Striatal-enriched phosphatase 61 (STEP61 ) plays an essential role in synaptic plasticity and has recently been implicated in neurodegenerative disease. Here we characterized a possible role of STEP61 in Alzheimer's disease (AD) pathology using a mouse model of AD (Tg-APPswe/PSEN1dE9, APP/PS1 mice) and an in vitro model of AD [cortical neurons treated with amyloid ß (Aß)1-42 peptides]. Our data indicate age-related elevation of STEP61 levels and the proportion of dephosphorylated STEP61 (active STEP61 ) in wild-type mice, which was enhanced in APP/PS1 mice. Furthermore, the increased STEP61 levels and active STEP61 were observed in the hippocampus and cortex from 12-month-old APP/PS1 mice and in Aß1-42 -treated cortical neurons.
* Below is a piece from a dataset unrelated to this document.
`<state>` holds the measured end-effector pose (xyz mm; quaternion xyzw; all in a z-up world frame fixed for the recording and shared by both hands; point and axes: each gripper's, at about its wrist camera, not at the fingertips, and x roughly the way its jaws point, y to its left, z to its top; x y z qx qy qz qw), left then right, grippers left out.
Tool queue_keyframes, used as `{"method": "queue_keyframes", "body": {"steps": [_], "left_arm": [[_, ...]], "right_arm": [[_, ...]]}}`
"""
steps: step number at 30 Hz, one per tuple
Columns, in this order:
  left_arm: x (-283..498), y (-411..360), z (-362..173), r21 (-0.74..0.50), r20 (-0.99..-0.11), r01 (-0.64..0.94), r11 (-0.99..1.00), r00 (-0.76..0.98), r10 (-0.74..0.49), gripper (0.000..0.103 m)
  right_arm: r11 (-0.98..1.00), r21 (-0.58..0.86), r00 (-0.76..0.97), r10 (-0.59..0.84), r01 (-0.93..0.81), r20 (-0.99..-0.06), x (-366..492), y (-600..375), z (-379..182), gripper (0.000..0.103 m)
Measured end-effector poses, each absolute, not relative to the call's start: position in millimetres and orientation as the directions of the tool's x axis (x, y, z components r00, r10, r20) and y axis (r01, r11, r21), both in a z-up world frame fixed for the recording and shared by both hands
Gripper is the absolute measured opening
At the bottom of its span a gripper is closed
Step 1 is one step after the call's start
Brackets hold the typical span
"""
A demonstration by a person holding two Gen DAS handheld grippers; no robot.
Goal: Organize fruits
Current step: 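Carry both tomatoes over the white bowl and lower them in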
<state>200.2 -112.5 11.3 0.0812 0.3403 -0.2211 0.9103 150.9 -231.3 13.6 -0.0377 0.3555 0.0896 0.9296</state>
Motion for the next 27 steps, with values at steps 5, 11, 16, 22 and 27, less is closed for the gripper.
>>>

An α7 nicotinic acetylcholine receptors (nAChRs) antagonist, α-bungarotoxin (BTX), inhibited the Aß1-42 -induced increase of STEP61 expression and activation. In addition, extracellular signal-regulated kinase 1/2 (ERK1/2) and cAMP response element binding (CREB) were impaired in Aß1-42 -treated cortical neurons, and knockdown of STEP61 enhanced the activation of ERK1/2 and CREB. Collectively, these findings indicate two alternate pathological pathways effecting STEP61 regulation in AD. First, Aß regulating STEP61 activity is mediated by Aß binding to α7 nAChRs. Second, STEP61 negatively regulates Aß-mediated ERK/CREB pathway, an important signaling cascade involved in memory formation.